Given entries:

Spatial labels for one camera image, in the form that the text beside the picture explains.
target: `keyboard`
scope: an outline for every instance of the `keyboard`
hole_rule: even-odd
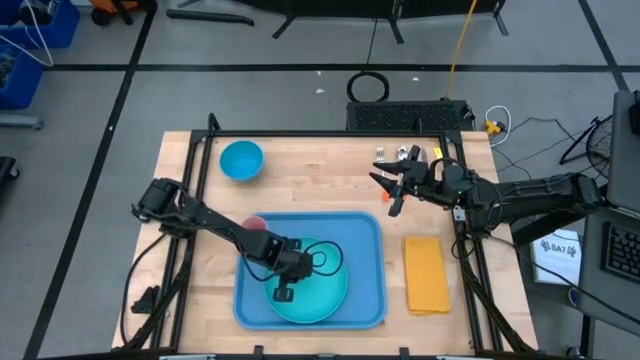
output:
[[[602,269],[640,284],[640,234],[603,223]]]

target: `red object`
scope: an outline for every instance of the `red object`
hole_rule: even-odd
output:
[[[259,216],[251,216],[242,222],[242,227],[248,230],[267,230],[267,222]]]

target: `blue tray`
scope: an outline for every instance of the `blue tray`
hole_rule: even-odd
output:
[[[387,312],[382,233],[376,219],[364,212],[258,213],[269,231],[287,237],[314,237],[335,241],[344,251],[349,288],[340,308],[313,324],[284,320],[269,306],[264,283],[251,277],[240,259],[236,265],[233,314],[240,325],[252,330],[369,329]],[[264,268],[250,264],[256,274]]]

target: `yellow towel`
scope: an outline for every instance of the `yellow towel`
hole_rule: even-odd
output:
[[[440,240],[404,239],[404,270],[411,315],[447,314],[451,310]]]

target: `yellow cable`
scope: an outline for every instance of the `yellow cable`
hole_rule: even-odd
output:
[[[451,94],[451,89],[453,89],[453,74],[456,72],[456,63],[458,62],[458,55],[460,55],[460,48],[462,47],[462,42],[464,41],[464,35],[467,33],[467,27],[469,27],[469,22],[471,22],[471,15],[473,14],[473,10],[476,8],[477,2],[478,0],[473,0],[473,2],[471,3],[471,8],[469,9],[469,13],[467,14],[467,19],[464,21],[464,27],[462,28],[460,39],[458,39],[458,46],[456,46],[456,52],[453,55],[453,63],[451,63],[451,73],[449,74],[449,87],[447,88],[447,94],[445,95],[446,99],[449,99],[449,94]]]

Required action:
The lines above that hold "outline" are the result; show every one of them.

Solution to this task:
scope: an outline for every instance of the `keyboard`
scope: an outline for every instance of the `red object`
scope: an outline for every instance of the `blue tray`
scope: an outline for every instance of the `yellow towel`
scope: an outline for every instance of the `yellow cable`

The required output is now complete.